Source 13. This is the hardest source detected with XMM-Newton. It is obvious in the hard band (2–10 keV) but undetected in the soft band (0.3–2 keV), consistent with N_H > 5 × 10²² cm⁻² for a power-law spectrum with Γ = 2. The source lies about 7' west of the nucleus of NGC 247 and is likely a highly absorbed background AGN.

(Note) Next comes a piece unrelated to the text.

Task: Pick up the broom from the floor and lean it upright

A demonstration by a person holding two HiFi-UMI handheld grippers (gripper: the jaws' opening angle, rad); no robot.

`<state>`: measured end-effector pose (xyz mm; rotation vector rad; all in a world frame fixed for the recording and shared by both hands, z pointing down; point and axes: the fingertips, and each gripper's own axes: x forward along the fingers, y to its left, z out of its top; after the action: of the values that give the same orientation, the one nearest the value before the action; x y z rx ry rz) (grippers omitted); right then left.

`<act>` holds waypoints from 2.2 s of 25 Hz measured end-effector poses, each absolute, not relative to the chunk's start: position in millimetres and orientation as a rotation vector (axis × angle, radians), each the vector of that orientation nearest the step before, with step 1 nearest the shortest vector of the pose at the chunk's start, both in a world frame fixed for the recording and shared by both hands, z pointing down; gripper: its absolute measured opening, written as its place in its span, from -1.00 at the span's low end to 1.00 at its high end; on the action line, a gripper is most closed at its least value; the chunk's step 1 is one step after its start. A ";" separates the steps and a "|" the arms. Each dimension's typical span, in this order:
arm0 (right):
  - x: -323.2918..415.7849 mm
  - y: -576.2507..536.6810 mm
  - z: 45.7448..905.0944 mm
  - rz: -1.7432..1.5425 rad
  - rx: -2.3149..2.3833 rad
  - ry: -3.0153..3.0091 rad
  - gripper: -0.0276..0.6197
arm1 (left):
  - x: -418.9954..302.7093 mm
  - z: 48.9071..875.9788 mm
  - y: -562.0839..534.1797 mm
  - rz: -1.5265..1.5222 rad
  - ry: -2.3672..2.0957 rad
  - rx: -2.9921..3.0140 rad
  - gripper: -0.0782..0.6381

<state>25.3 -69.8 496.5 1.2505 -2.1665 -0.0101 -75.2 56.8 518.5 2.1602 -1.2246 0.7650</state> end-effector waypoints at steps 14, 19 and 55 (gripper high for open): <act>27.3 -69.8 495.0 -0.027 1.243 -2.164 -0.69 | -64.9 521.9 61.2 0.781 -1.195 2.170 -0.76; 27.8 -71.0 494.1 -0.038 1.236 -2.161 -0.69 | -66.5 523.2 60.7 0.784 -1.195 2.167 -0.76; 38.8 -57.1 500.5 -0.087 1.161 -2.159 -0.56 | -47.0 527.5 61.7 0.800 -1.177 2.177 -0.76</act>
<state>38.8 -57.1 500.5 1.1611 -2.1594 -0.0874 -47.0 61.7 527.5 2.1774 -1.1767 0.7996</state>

Sources 41, 50, 59, and 72. These four sources are the softest besides the ULX and are only detected in the soft band (0.3–2 keV) with a hardness ratio around −0.9, which is consistent with a spectrum with a blackbody temperature <0.4 keV or a power-law photon index Γ > 2.5, assuming Galactic absorption. Sources 41 and 72 are outside of the D25 ellipse of NGC 247, but sources 50 and 59 are inside. Their X-ray luminosities are about 10³⁶–10³⁷ erg s⁻¹. These sources do not appear to have bright optical counterparts. They could be canonical supersoft sources that are powered by nuclear burning on the surface of white dwarfs or high redshift AGNs.